In poems written especially for this humorously illustrated collection, 16 versatile poets describe 16 different, mostly familiar and certainly unwelcome insects.
“Ugh! Ugh! Ugh! Ugh! / Uck! Uck! Uck!” From stink bugs to giant water bugs, with nods to agricultural pests, creatures that bite or sting and those that prefer our waste, Hopkins and his fellow poets celebrate the pests among us. Contributors include many whose names will be familiar to readers of children’s poetry. From free verse to tight rhyme and rhythm, the forms are as diverse as the insects described. As in any collection, the poems vary in strength, but for read-aloud or choral presentation, many will have both audience and performer appeal.
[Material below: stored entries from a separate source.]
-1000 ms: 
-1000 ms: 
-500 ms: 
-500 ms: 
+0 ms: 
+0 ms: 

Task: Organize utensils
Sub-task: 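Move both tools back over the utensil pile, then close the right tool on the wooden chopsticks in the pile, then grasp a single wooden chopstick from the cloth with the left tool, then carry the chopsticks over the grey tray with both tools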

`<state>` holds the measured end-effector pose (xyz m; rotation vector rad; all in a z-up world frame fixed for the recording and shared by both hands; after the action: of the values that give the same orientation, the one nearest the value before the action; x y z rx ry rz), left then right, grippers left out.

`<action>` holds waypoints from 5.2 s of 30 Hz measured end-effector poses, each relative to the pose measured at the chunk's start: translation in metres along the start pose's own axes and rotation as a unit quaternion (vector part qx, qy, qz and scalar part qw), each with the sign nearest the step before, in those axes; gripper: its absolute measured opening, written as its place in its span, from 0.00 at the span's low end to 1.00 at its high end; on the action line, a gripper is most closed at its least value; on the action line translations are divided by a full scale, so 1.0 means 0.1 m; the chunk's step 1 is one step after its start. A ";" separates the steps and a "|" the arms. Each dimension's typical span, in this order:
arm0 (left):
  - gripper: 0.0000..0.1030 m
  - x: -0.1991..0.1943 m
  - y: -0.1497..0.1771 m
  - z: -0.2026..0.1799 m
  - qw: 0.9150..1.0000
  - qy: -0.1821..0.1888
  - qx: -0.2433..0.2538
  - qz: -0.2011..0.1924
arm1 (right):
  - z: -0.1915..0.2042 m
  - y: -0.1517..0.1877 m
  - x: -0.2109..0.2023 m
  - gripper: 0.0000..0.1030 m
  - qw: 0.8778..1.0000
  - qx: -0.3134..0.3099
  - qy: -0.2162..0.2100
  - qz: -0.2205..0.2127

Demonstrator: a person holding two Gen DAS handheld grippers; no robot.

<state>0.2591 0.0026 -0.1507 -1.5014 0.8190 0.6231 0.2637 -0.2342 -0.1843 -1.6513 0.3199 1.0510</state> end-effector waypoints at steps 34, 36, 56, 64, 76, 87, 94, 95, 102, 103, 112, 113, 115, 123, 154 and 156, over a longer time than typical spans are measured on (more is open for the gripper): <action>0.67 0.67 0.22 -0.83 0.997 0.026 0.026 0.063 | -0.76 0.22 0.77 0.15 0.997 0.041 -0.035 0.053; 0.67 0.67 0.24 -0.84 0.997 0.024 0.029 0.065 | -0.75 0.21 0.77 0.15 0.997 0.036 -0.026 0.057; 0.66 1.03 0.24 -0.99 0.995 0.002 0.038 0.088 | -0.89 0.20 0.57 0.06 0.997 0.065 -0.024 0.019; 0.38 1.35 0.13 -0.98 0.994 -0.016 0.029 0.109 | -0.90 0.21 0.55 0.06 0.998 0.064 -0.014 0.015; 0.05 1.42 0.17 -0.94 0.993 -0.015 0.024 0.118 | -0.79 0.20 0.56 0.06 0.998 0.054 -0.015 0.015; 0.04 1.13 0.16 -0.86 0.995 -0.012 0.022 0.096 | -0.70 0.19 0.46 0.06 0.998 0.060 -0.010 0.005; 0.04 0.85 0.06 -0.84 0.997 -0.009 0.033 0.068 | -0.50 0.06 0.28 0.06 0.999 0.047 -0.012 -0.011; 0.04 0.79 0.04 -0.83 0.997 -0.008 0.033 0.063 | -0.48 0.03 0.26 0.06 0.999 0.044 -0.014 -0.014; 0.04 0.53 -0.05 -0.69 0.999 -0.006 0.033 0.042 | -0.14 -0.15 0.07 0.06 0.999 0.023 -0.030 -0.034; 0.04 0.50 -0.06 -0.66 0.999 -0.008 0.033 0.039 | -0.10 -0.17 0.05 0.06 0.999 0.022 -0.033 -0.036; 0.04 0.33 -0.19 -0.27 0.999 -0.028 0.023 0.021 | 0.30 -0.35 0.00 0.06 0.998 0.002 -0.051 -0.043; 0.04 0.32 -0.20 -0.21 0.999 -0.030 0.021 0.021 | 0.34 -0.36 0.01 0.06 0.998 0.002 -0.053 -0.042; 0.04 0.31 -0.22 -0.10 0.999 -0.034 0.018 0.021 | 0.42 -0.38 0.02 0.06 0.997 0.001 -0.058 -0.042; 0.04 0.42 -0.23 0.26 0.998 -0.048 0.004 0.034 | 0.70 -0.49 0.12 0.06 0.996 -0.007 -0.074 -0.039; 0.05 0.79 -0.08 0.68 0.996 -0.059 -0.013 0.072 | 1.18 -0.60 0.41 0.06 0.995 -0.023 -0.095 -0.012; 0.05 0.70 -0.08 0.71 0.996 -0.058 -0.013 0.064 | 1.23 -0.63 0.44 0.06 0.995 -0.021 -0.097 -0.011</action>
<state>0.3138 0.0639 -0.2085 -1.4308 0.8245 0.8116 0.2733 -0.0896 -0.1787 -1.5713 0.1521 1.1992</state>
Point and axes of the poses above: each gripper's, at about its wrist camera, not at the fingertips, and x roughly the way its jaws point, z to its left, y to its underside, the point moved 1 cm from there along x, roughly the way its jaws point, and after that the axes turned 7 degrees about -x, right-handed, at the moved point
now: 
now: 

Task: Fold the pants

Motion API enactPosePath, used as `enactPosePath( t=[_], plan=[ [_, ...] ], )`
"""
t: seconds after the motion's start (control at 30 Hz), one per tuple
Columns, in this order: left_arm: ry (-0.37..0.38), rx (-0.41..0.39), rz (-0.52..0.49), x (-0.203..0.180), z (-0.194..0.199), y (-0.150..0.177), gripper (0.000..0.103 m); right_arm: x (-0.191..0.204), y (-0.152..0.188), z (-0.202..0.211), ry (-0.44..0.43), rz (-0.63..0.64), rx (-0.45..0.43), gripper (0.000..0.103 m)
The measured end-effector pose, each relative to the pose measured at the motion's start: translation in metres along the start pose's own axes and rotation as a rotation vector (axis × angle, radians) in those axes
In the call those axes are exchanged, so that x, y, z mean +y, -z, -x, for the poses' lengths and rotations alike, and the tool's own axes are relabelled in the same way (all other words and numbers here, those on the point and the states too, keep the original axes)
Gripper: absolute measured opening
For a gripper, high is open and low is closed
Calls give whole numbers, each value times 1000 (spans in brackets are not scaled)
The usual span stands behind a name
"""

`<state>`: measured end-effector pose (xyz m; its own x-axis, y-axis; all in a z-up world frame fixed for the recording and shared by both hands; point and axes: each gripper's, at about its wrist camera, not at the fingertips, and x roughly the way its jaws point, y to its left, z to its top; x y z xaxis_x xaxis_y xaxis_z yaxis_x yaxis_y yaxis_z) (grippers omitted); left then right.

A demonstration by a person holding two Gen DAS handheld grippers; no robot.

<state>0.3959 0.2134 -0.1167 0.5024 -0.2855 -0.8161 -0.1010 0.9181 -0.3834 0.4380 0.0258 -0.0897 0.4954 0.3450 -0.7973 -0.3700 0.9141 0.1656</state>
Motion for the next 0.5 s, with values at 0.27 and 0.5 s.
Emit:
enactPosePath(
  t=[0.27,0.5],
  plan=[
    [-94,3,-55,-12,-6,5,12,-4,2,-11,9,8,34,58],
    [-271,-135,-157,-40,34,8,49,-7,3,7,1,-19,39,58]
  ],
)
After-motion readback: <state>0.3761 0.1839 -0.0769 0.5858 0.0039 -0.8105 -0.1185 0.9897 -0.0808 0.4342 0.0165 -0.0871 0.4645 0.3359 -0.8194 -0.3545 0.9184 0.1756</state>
Terry’s smooth, vividly colored paintings, mostly double-page spreads underlying the poems, add to the fun. These bright illustrations exaggerate his anthropomorphized subjects’ bug-eyes, sharp teeth and pincers. But there’s some genuine information as well, both in the poetry and in the backmatter, which includes each creature’s scientific name or order, a thumbnail and a few words from the poem and an additional factual paragraph (which strains, sometimes, to include the titular “nasty”).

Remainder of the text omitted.